La température fait autant pour un vin que son millésime. Servi trop chaud, un rouge paraît lourd et alcooleux ; trop froid, un blanc perd ses arômes et ne laisse qu'une acidité sèche. Quelques repères suffisent à corriger la majorité des erreurs.

Le mot chambré induit en erreur. Il date d'une époque où les pièces étaient chauffées à seize ou dix-sept degrés, pas à vingt-deux. Un rouge corsé, bordeaux ou côtes-du-rhône, s'apprécie autour de seize à dix-huit degrés. Un rouge léger et fruité, beaujolais ou pinot noir de Loire, gagne à être servi plus frais, entre douze et quatorze degrés. Les blancs secs se situent entre huit et onze degrés, les liquoreux vers six à huit, et les champagnes autour de huit à dix.

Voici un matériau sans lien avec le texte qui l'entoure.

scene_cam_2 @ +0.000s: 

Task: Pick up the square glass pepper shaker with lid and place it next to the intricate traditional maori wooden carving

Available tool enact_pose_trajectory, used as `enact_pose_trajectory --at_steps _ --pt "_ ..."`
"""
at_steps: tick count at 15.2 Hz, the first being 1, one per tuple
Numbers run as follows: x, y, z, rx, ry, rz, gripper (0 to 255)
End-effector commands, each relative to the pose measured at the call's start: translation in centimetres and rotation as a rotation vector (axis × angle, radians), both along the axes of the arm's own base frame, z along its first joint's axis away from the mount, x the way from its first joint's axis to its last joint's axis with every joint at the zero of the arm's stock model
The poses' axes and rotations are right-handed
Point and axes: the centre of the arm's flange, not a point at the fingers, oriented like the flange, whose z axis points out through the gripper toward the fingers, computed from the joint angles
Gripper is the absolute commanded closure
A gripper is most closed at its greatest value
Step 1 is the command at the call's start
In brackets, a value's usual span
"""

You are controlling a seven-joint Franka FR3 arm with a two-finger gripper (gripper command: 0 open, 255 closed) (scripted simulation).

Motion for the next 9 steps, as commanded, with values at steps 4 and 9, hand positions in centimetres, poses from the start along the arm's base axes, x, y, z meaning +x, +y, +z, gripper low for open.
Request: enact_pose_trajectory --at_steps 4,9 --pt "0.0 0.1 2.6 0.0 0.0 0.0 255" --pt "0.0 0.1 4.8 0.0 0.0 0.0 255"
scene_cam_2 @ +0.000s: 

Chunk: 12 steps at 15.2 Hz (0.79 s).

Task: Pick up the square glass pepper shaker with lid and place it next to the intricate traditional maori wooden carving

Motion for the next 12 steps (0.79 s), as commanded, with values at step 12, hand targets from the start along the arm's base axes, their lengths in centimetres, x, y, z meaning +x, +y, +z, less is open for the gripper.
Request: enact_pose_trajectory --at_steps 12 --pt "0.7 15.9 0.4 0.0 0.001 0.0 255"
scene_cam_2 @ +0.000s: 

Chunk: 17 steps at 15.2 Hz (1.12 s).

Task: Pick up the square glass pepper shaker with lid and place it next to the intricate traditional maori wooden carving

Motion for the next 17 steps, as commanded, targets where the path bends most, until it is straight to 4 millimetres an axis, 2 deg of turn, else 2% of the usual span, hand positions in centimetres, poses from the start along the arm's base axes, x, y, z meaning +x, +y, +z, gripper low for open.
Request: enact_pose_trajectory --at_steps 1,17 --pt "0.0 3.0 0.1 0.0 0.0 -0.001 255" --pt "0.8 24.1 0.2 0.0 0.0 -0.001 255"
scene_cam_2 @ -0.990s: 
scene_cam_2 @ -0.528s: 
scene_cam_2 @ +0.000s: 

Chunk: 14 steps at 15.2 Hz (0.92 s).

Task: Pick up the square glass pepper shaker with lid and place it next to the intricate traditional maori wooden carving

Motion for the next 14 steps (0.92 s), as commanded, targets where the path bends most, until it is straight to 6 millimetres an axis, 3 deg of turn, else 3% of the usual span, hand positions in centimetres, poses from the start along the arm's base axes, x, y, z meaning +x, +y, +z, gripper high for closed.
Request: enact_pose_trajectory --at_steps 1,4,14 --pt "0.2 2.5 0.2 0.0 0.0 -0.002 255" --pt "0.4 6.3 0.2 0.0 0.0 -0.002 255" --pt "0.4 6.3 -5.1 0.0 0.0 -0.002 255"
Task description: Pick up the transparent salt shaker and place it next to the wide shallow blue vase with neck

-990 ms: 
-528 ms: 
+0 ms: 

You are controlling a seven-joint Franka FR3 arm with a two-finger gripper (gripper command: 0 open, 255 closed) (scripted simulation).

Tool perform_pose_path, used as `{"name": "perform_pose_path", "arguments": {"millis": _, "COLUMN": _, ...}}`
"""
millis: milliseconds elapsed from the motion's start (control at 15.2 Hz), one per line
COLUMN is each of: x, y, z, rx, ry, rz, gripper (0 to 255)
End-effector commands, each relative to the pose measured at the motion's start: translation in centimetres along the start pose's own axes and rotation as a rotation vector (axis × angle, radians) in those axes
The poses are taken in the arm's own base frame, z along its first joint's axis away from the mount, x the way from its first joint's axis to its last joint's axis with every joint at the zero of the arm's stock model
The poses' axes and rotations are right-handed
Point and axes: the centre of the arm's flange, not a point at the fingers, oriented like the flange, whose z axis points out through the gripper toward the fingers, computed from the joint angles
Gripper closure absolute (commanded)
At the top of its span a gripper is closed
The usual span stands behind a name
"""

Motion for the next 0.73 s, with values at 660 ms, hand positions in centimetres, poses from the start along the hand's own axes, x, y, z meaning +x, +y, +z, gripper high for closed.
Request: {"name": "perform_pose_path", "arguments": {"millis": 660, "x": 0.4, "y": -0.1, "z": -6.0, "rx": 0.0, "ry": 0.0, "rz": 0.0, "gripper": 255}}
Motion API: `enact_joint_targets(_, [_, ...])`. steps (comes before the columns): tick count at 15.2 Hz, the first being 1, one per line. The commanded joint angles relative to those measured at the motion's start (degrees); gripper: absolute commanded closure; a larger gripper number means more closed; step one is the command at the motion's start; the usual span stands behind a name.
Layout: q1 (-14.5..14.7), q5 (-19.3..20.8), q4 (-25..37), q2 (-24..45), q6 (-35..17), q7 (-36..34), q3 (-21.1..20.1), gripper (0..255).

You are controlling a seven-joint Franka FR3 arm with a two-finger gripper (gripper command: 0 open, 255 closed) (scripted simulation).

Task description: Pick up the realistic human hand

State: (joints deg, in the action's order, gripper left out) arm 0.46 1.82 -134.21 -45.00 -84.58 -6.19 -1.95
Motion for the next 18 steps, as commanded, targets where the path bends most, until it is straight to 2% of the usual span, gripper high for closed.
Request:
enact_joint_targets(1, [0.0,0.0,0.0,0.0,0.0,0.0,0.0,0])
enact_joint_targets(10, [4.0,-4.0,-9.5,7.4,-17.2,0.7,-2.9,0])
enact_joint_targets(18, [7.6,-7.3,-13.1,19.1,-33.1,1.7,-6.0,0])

Conserver plutôt que stocker

Pour la garde, trois paramètres comptent davantage que la température exacte. La stabilité d'abord : une cave à quatorze degrés constants vaut mieux qu'une cave oscillant entre huit et dix-huit au fil des saisons, car les variations dilatent le vin et fatiguent le bouchon. L'hygrométrie ensuite, idéalement entre soixante-dix et quatre-vingts pour cent, pour éviter que le liège ne se dessèche. L'obscurité enfin, la lumière dégradant les composés aromatiques, surtout à travers un verre clair.

Les bouteilles se couchent quand elles sont bouchées en liège, afin que le vin reste en contact avec le bouchon. Ce n'est pas nécessaire avec une capsule à vis. Évitez les vibrations et la proximité de produits odorants, le liège laissant passer les odeurs sur le long terme.

Un dernier réflexe pratique : sortez un rouge de la cave une heure avant le service plutôt que de le chauffer, et placez un blanc au réfrigérateur deux heures avant, pas au congélateur. Un champagne se rafraîchit en vingt minutes dans un seau mêlant eau et glace, bien plus vite qu'au froid sec.